November 02, 2015

Book | The Ottoman Endgame

Mavi Boncuk |

The Ottoman Endgame: War, Revolution and the Making of the Modern Middle East, 1908-1923. By Sean McMeekin.[1]

Hardcover: 576 pages Publisher: Penguin Press (October 13, 2015) Language: English ISBN-10: 1594205329 
ISBN-13: 978-1594205323 

An astonishing retelling of twentieth-century history from the Ottoman perspective, delivering profound new insights into World War I and the contemporary Middle East


Between 1911 and 1922, a series of wars would engulf the Ottoman Empire and its successor states, in which the central conflict, of course, is World War I—a story we think we know well. As Sean McMeekin shows us in this revelatory new history of what he calls the “wars of the Ottoman succession,” we know far less than we think. The Ottoman Endgame brings to light the entire strategic narrative that led to an unstable new order in postwar Middle East—much of which is still felt today.


The Ottoman Endgame: War, Revolution, and the Making of the Modern Middle East draws from McMeekin’s years of groundbreaking research in newly opened Ottoman and Russian archives. With great storytelling flair, McMeekin makes new the epic stories we know from the Ottoman front, from Gallipoli to the exploits of Lawrence in Arabia, and introduces a vast range of new stories to Western readers. His accounts of the lead-up to World War I and the Ottoman Empire’s central role in the war itself offers an entirely new and deeper vision of the conflict. Harnessing not only Ottoman and Russian but also British, German, French, American, and Austro-Hungarian sources, the result is a truly pioneering work of scholarship that gives full justice to a multitiered war involving many belligerents. 

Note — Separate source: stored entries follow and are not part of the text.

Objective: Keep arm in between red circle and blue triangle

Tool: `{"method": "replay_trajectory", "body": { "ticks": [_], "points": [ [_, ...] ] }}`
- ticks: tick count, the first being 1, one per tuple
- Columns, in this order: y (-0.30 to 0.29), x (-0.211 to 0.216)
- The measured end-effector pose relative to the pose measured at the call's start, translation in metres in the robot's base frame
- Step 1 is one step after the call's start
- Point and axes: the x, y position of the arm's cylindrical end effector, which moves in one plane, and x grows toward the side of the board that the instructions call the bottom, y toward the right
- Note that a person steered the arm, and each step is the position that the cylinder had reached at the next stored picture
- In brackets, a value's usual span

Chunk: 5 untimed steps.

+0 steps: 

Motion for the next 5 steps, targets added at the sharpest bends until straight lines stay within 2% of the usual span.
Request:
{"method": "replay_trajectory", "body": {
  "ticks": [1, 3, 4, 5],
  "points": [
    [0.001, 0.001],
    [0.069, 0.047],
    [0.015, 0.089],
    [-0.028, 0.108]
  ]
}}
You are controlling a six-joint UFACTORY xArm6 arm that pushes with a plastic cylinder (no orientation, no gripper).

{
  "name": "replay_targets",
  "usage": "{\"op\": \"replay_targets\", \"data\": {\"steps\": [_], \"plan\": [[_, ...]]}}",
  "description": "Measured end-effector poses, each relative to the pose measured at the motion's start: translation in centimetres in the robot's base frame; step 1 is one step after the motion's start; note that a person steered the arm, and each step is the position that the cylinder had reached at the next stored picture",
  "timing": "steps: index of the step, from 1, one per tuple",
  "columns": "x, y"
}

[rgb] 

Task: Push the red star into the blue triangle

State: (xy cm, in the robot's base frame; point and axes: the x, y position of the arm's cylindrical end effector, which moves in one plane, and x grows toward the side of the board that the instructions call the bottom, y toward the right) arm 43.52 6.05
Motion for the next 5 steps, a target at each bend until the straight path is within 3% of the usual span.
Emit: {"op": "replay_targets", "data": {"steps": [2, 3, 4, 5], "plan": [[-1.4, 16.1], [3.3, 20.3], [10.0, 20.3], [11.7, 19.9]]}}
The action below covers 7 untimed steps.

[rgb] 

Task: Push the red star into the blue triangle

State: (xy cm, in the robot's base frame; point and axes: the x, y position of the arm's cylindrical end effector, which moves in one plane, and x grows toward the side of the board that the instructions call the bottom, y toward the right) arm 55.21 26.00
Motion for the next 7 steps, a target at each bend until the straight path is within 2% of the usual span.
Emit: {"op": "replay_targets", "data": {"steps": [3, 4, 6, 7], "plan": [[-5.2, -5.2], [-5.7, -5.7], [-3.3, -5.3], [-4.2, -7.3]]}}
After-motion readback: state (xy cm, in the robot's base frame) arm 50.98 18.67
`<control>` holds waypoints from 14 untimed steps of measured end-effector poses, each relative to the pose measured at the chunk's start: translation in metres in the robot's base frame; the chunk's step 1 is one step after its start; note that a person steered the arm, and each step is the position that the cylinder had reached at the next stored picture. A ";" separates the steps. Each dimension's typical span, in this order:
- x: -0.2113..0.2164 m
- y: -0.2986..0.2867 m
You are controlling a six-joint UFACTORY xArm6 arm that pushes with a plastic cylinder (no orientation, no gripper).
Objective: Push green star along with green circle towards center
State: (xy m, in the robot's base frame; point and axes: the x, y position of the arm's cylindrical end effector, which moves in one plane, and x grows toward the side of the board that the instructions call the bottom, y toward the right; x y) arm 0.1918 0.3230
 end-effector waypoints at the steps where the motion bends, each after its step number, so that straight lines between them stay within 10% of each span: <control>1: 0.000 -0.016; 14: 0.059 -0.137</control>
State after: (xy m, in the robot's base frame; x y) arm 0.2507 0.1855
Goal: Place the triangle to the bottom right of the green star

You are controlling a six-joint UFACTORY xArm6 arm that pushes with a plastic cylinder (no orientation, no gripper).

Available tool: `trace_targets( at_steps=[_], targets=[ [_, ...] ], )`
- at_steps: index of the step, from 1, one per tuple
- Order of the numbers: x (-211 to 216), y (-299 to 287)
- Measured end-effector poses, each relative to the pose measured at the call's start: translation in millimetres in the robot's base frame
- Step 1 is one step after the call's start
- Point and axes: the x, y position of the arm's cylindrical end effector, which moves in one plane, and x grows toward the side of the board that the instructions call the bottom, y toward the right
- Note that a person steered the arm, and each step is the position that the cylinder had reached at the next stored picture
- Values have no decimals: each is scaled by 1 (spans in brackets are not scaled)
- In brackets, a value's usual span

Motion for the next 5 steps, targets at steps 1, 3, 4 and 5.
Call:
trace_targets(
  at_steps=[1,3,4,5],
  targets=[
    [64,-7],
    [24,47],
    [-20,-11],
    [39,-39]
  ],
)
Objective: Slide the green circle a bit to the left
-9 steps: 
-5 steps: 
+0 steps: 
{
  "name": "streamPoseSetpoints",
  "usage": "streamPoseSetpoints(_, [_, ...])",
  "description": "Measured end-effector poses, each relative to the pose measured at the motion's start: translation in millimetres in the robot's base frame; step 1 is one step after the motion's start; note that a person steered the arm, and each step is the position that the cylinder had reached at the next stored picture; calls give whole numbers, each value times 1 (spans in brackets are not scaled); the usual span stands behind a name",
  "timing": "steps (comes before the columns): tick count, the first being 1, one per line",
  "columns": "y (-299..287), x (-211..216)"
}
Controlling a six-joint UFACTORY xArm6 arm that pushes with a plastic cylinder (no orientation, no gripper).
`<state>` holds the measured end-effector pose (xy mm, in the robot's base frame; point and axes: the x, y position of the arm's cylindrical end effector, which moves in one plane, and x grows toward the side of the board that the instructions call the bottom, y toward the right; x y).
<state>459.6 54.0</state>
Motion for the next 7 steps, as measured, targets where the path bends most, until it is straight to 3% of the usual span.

McMeekin also brilliantly reconceives our inherited Anglo-French understanding of the war’s outcome and the collapse of the empire that followed. The book chronicles the emergence of modern Turkey and the carve-up of the rest of the Ottoman Empire as it has never been told before, offering a new perspective on such issues as the ethno-religious bloodletting and forced population transfers which attended the breakup of empire, the Balfour Declaration, the toppling of the caliphate, and the partition of Iraq and Syria—bringing the contemporary consequences into clear focus.


Every so often, a work of history completely reshapes our understanding of a subject of enormous historical and contemporary importance. The Ottoman Endgame is such a book, an instantly definitive and thrilling example of narrative history as high art.


The Ottoman Endgame: War, Revolution and the Making of the Modern Middle East, 1908-1923. By Sean McMeekin. Penguin Press; 576 pages; $35. Allen Lane; £30.


The Guardian Review


FEW international relationships are as volatile and important as that between the Russians and the Turks. Although they were a formidable combination when they occasionally teamed up (against the French in 1798-99, for example), the tsars and the sultans were more often at loggerheads. In fact they clashed in 12 wars between the 16th and the early 20th century. Not much has changed since. In the early 21st century Turks and Russians have veered between warm commercial relations and war by proxy over Syria.


The last big Russo-Turkish war, which formed one of the fronts in the first world war, is a source of continuing fascination to Sean McMeekin, a history professor at Bard College north of New York who previously taught at two universities in Turkey. In “The Ottoman Endgame”, a sweeping account of the last 15 years of the Ottoman empire, the most original and passionately written parts concern the fight between Russians and Turks in eastern Anatolia and the Caucasus.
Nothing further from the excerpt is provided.